BEGIN

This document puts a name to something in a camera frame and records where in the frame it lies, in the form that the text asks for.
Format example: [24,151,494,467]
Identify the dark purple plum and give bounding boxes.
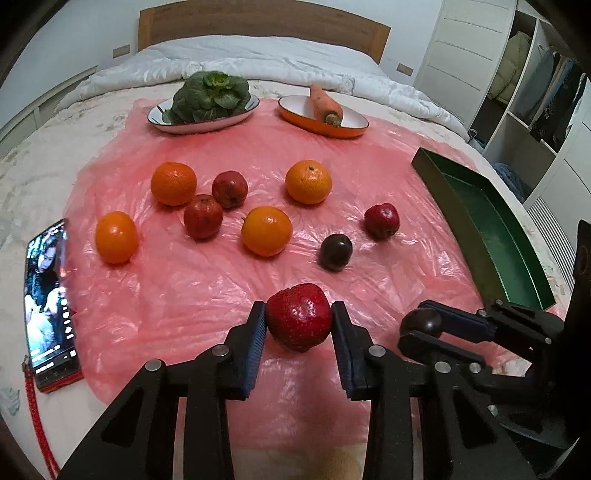
[400,308,443,338]
[318,233,353,272]

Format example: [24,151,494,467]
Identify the small red apple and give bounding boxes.
[363,203,400,240]

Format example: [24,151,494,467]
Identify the bright red apple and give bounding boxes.
[266,283,332,353]

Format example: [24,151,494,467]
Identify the orange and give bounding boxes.
[150,162,197,207]
[286,160,332,205]
[95,211,139,265]
[240,206,293,257]

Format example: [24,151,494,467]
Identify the dull red apple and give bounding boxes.
[211,171,249,210]
[183,194,223,241]

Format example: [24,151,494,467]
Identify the green rectangular tray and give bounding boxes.
[412,148,555,310]

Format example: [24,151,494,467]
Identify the floral bed sheet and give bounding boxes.
[1,83,571,479]

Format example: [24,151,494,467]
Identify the smartphone with red case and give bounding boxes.
[23,219,82,393]

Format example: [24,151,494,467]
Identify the blue folded towel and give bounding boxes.
[493,162,532,203]

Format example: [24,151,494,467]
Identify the pink plastic sheet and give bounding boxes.
[62,97,567,451]

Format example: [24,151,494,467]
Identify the white wardrobe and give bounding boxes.
[415,1,590,247]

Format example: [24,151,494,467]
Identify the hanging clothes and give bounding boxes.
[487,31,587,151]

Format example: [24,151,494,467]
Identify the carrot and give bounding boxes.
[310,85,344,127]

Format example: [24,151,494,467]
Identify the orange oval dish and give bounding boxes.
[279,95,370,139]

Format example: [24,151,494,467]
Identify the white oval plate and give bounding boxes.
[146,93,262,135]

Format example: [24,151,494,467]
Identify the white duvet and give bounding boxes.
[56,35,469,140]

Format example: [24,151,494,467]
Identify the white radiator cover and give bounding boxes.
[0,66,97,158]

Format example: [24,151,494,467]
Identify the green leafy vegetable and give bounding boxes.
[163,71,250,125]

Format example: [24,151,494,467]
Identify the wooden headboard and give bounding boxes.
[137,1,391,62]

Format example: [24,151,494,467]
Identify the red phone lanyard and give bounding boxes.
[21,355,62,480]

END

- **WHAT TO WORK ON**: Please copy the data above character for character, skipping any pictures.

- **EXERCISE ANSWER**:
This document puts a name to something in a camera frame and records where in the frame it lies, in the form that the text asks for.
Format example: [24,151,494,467]
Identify the dark purple plum and give bounding boxes.
[400,308,443,338]
[318,233,353,272]

Format example: [24,151,494,467]
Identify the small red apple and give bounding boxes.
[363,203,400,240]

Format example: [24,151,494,467]
Identify the bright red apple and give bounding boxes.
[266,283,332,353]

Format example: [24,151,494,467]
Identify the orange and give bounding boxes.
[150,162,197,207]
[286,160,332,205]
[95,211,139,265]
[240,206,293,257]

Format example: [24,151,494,467]
Identify the dull red apple and give bounding boxes.
[211,171,249,210]
[183,194,223,241]

Format example: [24,151,494,467]
Identify the green rectangular tray and give bounding boxes.
[412,148,555,310]

Format example: [24,151,494,467]
Identify the floral bed sheet and give bounding boxes.
[1,83,571,479]

Format example: [24,151,494,467]
Identify the smartphone with red case and give bounding boxes.
[23,219,82,393]

Format example: [24,151,494,467]
Identify the blue folded towel and give bounding boxes.
[493,162,532,203]

Format example: [24,151,494,467]
Identify the pink plastic sheet and give bounding boxes.
[62,97,567,451]

Format example: [24,151,494,467]
Identify the white wardrobe and give bounding boxes.
[415,1,590,247]

Format example: [24,151,494,467]
Identify the hanging clothes and give bounding boxes.
[487,31,587,151]

Format example: [24,151,494,467]
Identify the carrot and give bounding boxes.
[310,85,344,127]

Format example: [24,151,494,467]
Identify the orange oval dish and give bounding boxes.
[279,95,370,139]

Format example: [24,151,494,467]
Identify the white oval plate and give bounding boxes.
[146,93,262,135]

Format example: [24,151,494,467]
Identify the white duvet and give bounding boxes.
[56,35,469,140]

Format example: [24,151,494,467]
Identify the white radiator cover and give bounding boxes.
[0,66,97,158]

Format example: [24,151,494,467]
Identify the green leafy vegetable and give bounding boxes.
[163,71,250,125]

Format example: [24,151,494,467]
Identify the wooden headboard and give bounding boxes.
[137,1,391,62]

Format example: [24,151,494,467]
Identify the red phone lanyard and give bounding boxes.
[21,355,62,480]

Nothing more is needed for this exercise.